TASK TO COMPLETE: After locating the line that contains "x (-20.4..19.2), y" in the material below, copy that line and each one following it, exactly, up to the last line. Pictures stay out.

RAW DATA:
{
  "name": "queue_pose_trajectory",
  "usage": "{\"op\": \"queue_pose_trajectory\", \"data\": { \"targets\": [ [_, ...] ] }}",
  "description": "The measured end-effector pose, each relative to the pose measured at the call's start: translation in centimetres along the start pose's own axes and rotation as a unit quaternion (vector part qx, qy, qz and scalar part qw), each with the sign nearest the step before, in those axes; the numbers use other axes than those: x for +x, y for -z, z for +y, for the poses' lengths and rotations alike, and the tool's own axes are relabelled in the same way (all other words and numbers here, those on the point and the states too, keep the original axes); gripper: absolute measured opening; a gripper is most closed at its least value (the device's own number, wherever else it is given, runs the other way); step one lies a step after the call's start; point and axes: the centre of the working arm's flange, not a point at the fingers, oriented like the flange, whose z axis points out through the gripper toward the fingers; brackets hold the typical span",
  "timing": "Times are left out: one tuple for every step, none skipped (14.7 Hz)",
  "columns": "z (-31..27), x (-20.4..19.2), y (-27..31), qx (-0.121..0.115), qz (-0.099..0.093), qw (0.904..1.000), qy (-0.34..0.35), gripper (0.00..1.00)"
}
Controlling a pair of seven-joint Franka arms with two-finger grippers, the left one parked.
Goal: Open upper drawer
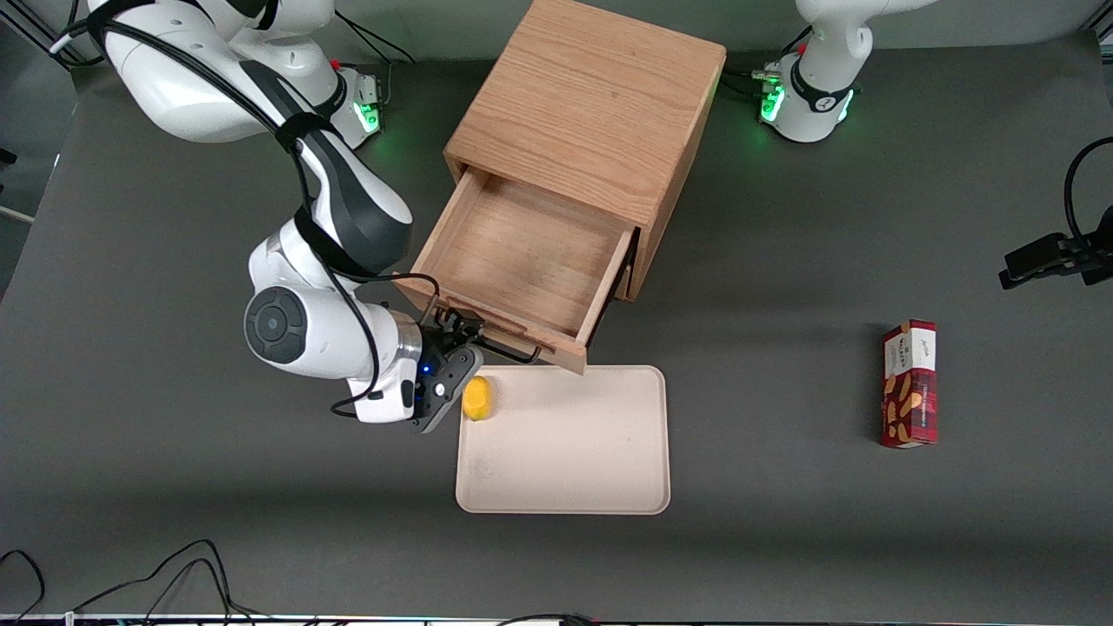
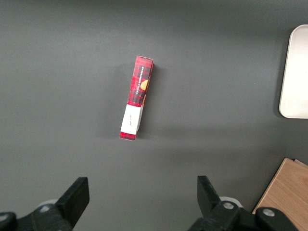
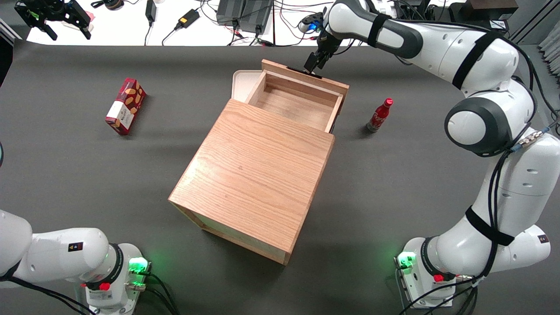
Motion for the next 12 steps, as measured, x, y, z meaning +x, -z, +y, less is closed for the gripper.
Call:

RESULT FOR THIS EXERCISE:
  "columns": "z (-31..27), x (-20.4..19.2), y (-27..31), qx (-0.121..0.115), qz (-0.099..0.093), qw (0.904..1.000), qy (-0.34..0.35), gripper (0.00..1.00)"
}
Controlling a pair of seven-joint Franka arms with two-finger grippers, the left one parked.
Goal: Open upper drawer
Motion for the next 12 steps, as measured, x, y, z meaning +x, -z, +y, less is closed for the gripper.
Call:

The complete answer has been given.